As a general rule, initial therapy for acute MI is directed toward restoration of perfusion as soon as possible to salvage as much of the jeopardized myocardium as possible. This may be accomplished through medical or mechanical means, such as percutaneous coronary intervention (PCI), or coronary artery bypass graft (CABG) surgery.
Although the initial treatment of the different types of acute coronary syndrome (ACS) may appear to be similar, it is very important to distinguish whether the patient is having an ST-elevation MI (STEMI) or a non–STEMI (NSTEMI), because definitive therapies differ between these two types of MI. Particular considerations and differences involve the urgency of therapy and the degree of evidence regarding different pharmacologic options.
PHARMACOTHERAPY OF ACUTE MI (STEMI) - In Emergency Setting
- Admit the patient. Start moist O2
- Aspirin 325 mg to be chewed stat and CLOPIDOGREL 300 mg to be chewed stat along with ATORVASTATIN 80 mg stat.

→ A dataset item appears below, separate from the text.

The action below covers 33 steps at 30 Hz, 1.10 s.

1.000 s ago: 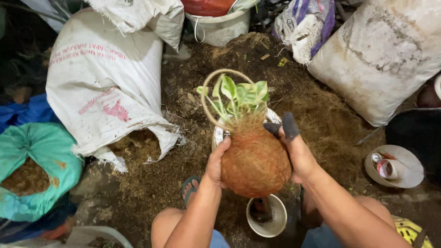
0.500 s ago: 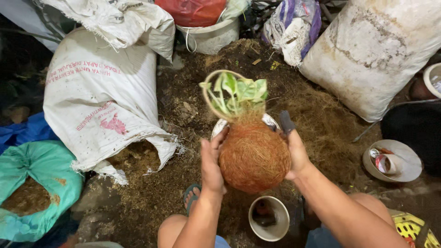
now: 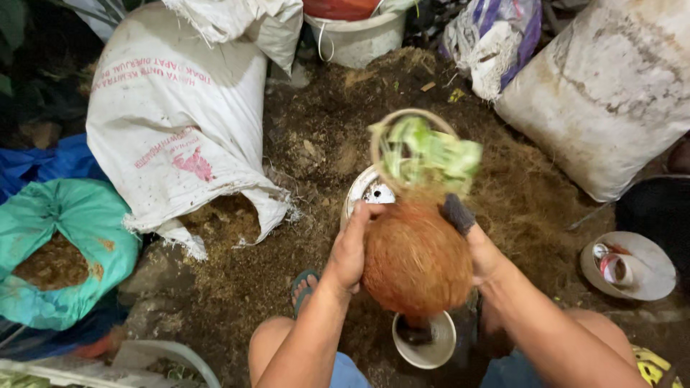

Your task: The person wraps a small potted plant in coconut fiber by hand, repeatedly rotating the plant and pressing the fiber around the base to form a neat ball. The person occasionally dips a hand into a small container, likely to wet the fiber, and continues wrapping until the plant is fully encased.

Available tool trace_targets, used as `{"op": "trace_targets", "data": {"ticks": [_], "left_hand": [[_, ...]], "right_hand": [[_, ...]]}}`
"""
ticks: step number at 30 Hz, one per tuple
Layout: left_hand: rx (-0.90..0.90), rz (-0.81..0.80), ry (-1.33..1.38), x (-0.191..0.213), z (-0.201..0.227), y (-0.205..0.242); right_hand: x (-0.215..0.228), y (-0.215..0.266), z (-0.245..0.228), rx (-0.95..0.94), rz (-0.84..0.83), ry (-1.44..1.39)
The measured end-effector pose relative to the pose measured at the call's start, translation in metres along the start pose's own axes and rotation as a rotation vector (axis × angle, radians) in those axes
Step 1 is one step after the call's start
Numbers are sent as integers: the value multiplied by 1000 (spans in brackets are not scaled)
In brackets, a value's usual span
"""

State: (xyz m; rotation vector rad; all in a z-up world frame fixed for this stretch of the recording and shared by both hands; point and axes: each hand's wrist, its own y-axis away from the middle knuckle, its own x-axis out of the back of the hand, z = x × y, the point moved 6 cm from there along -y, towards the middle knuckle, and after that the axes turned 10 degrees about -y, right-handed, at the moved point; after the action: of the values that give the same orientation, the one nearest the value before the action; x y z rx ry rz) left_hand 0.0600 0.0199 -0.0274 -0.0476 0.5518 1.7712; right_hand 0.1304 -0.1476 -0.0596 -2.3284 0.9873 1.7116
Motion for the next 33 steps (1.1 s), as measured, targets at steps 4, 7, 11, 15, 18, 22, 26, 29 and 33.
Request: {"op": "trace_targets", "data": {"ticks": [4, 7, 11, 15, 18, 22, 26, 29, 33], "left_hand": [[-212, -97, -290, -14, 13, 5], [-349, -142, -668, -19, 21, 1], [-271, -330, -706, -18, 16, 2], [-493, -1, -559, -11, 37, 14], [-706, 406, -588, -21, 39, 42], [-739, 492, -880, -42, 39, 51], [-668, 404, -841, -40, 45, 41], [-641, 287, -693, -44, 48, 41], [-692, 307, -793, -45, 47, 45]], "right_hand": [[31, -4, -6, 115, -5, 141], [34, -4, -10, 134, -57, 208], [19, 4, -8, 45, -91, 162], [-4, 5, -17, 85, -15, 7], [-18, 6, -24, 204, 6, 11], [-3, 8, -29, 426, 193, 101], [41, 12, -20, 543, 222, 214], [81, 16, -31, 620, 386, 497], [107, 11, -23, 590, 96, 345]]}}
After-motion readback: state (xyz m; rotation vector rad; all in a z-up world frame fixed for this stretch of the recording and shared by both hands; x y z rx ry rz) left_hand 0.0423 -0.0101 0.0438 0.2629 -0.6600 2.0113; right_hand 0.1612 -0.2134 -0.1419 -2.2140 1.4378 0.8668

- Sublingual NITROGLYCERIN 0.4mg upto 3 doses at 5 minutes interval; if pain still perists, IV NITROGLYCERIN 5-10 µg/minute.
- MORPHINE 2-4 mg IV every 5minutes – as an analgesic, anxiolytic.
- METOPROLOL 5 mg IV every 5 minutes, with maximum of 3 doses only, if heart rate is > 60bpm and Systolic Blood pressure >100 mm Hg and no Acute LVF has been diagnosed.
- Fibrinolysis must be done within 30 minutes of presentation, either Fenecteplase IV 0.53 mg/kg body weight over 10 seconds or IV STREPTOKINASE 1.5 million units over 1 hour.
- Enoxaprin 1 mg/kg body weight subcutanoeusly given, every 12 hours with a preceding bolus dose of 30 mg.
N.B. Primary Subcutaneous Coronary Intervention (PCI) is preferred for restoring perfusion in STEMI.